Steady-state analysis of networked epidemic models

TL;DR

This paper introduces two positive feedback frameworks to analyze the steady-state behavior of complex networked epidemic models, providing bounds on susceptible populations and insights into disease penetration levels.

Contribution

It develops a unified approach for steady-state analysis of both group and networked epidemic models, including bounds based on the basic reproduction number.

Findings

The susceptible proportion is bounded by the reciprocal of the BRN.

Different epidemic scenarios correspond to distinct bounds on steady states.

The framework is validated on various existing epidemic models.

Abstract

Compartmental epidemic models with dynamics that evolve over a graph network have gained considerable importance in recent years but analysis of these models is in general difficult due to their complexity. In this paper, we develop two positive feedback frameworks that are applicable to the study of steady-state values in a wide range of compartmental epidemic models, including both group and networked processes.

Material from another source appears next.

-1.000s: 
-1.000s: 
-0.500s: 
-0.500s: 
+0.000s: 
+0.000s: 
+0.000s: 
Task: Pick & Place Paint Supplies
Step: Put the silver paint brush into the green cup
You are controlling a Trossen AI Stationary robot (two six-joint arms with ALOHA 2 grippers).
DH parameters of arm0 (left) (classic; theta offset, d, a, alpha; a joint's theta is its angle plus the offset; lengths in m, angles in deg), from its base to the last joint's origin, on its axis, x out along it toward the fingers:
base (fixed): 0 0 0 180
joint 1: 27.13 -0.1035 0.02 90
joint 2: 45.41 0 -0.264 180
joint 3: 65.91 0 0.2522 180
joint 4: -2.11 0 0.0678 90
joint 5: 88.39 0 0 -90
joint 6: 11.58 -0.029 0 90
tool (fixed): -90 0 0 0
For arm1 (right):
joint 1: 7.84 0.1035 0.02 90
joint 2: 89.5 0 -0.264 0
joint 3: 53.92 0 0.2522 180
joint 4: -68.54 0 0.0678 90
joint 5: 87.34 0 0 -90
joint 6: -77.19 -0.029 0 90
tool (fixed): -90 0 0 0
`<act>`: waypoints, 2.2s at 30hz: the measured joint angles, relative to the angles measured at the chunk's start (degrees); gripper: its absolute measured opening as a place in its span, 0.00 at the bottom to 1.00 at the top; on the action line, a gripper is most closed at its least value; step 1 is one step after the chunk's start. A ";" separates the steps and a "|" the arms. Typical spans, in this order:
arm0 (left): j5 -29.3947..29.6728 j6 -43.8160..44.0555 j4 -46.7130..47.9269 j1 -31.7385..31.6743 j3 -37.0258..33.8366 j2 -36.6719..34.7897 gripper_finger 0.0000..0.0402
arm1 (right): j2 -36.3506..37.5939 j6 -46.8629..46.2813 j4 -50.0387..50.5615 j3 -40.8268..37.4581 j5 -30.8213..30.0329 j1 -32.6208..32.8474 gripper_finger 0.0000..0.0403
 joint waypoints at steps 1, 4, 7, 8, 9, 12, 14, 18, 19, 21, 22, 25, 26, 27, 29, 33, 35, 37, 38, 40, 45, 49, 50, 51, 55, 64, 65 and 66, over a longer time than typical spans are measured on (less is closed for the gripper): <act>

In the case of a group (resp. networked) model, we show that the convergence limit of the susceptible proportion of the population (resp. the susceptible proportion in at least one of the subgroups) is upper bounded by the reciprocal of the basic reproduction number (BRN) of the model. The BRN, when it is greater than unity, thus demonstrates the level of penetration into a subpopulation by the disease. Both non-strict and strict bounds on the convergence limits are derived and shown to correspond to substantially distinct scenarios in the epidemic processes, one in the presence of the endemic state and another without. Formulae for calculating the limits are provided in the latter case. We apply the developed framework to examining various group and networked epidemic models commonly seen in the literature to verify the validity of our conclusions.